Time between acts was filled with two more video tributes that had apparently been floating around the 'net for a few months without crossing my path. Both Junior Kickstart and My Childhood In Four Minutes had plenty for the "older" crowd to appreciate. Speaking of which, the audience was composed almost entirely of twenty-somethings. A few older folks were there with their kids, though it was hard to tell who had dragged who along.
But it was the oldest gentleman in attendance who opened the second act. Everyone knows and respects Shigeru Miyamoto for inventing Mario and Donkey Kong in the Eighties, and Yuji Naka for Sonic in the Nineties, but Ralph Baer precedes them both by decades. Mr. Baer is often considered the father of the video game industry, because it was his invention, Pong, that Nolan Bushnell popularized in arcades with Atari. Pong was not the first video game — that honor likely belongs to Spacewar! — but without Mr. Baer, the modern landscape of electronic entertainment would be very different indeed. We saw a video of Mr. Baer compete against Bill Harrison in a 1969 match of Pong before both men were reunited on stage. Rather than a rematch, an eight-year-old was invited from the audience to play against Mr. Baer using one of the original Pong machines. It was a close game that eventually went to the younger generation with a score of 5-4.

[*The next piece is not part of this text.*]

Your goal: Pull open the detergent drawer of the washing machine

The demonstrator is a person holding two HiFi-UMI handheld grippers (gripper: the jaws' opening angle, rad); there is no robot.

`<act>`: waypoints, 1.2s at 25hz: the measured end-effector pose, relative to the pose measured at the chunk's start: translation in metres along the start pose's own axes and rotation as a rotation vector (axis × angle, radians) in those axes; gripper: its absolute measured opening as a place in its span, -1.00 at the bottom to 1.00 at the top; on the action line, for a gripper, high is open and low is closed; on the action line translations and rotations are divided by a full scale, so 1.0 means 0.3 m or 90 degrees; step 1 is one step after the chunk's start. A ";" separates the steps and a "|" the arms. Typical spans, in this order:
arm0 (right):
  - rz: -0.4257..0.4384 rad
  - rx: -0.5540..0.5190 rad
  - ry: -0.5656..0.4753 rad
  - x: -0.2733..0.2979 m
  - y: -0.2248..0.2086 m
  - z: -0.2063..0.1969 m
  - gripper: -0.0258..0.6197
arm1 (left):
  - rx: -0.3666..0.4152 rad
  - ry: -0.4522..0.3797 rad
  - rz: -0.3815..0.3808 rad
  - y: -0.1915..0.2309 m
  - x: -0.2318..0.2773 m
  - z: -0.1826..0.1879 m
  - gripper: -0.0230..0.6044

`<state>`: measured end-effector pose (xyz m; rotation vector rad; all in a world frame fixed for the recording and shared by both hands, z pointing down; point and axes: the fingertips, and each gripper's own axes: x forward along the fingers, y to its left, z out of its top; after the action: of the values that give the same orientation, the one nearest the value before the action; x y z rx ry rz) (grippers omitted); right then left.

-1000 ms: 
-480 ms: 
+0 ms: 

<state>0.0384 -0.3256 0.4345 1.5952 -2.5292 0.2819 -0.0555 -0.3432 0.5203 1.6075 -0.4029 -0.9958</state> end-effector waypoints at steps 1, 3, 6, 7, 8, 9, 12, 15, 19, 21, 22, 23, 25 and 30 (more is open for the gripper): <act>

After that, the second act relied less on guests than the first act had, proceeding to again play from both old and new scores. Kingdom Hearts, Sonic the Hedgehog, World of Warcraft, Starcraft II, Super Mario Bros., and Tetris were the next pieces. Martin Leung returned for the Mario medley, playing a few pieces blindfolded before engaging in more challenging and extremely fast compositions.
The next set relied on an audience member who had won a Guitar Hero contest during intermission. The gamer was challenged to play Aerosmith's "Sweet Emotion" on stage, with Ron Reagan on vocals and show designer and emcee Tommy Tallarico on bass. This gamer wasn't prepared for the "Hard" setting, though, and insisted it be changed — to "Expert"! He blew away the 200,000-point challenge Tommy had set to him, much to the audience's delight.
Speaking of which, Tommy Tallarico has the ego to be on stage: he loves to perform and be the center of attention whenever possible. And that's not a bad thing, since he is both a talented and prolific performer. He loves his work, his art, and his fans, and was happy to accommodate them all. He stayed on stage to play guitar for most of the next pieces, which were Halo, then two encores: Final Fantasy VII's "One Winged Angel" followed by a Castlevania composition, with Martin Leung on organ.
It was a brilliant evening shared with an enthusiastic crowd that didn't want to see it end. As an old school gamer, I didn't fully appreciate many of the pieces, such as God of War or even Halo, which makes the majority of their first album (Apple Podcasts) unappealing. But every piece was professionally done, and the variety of genres, eras, and styles played to everyone.
If I had one valid criticism of the evening, it's that not all the music was live. One of the choir singers told me, "They did have some percussion/rhythm tracks that they played on some pieces. For the choir, we were backed up on most of the pieces by a choir track, although they did mix us into it." Though this mix may've produced a sound more akin to the original soundtrack, I don't think such imitation was wholly necessary; as sites like OCReMix have proven, variations and original arrangements are more than welcome.
Several of the evening's numbers have made their way to YouTube, but it's no substitute for the environment, audience, and sounds of a live performance. Check VGL's their tour dates to find when you'll have an opportunity you won't want to miss.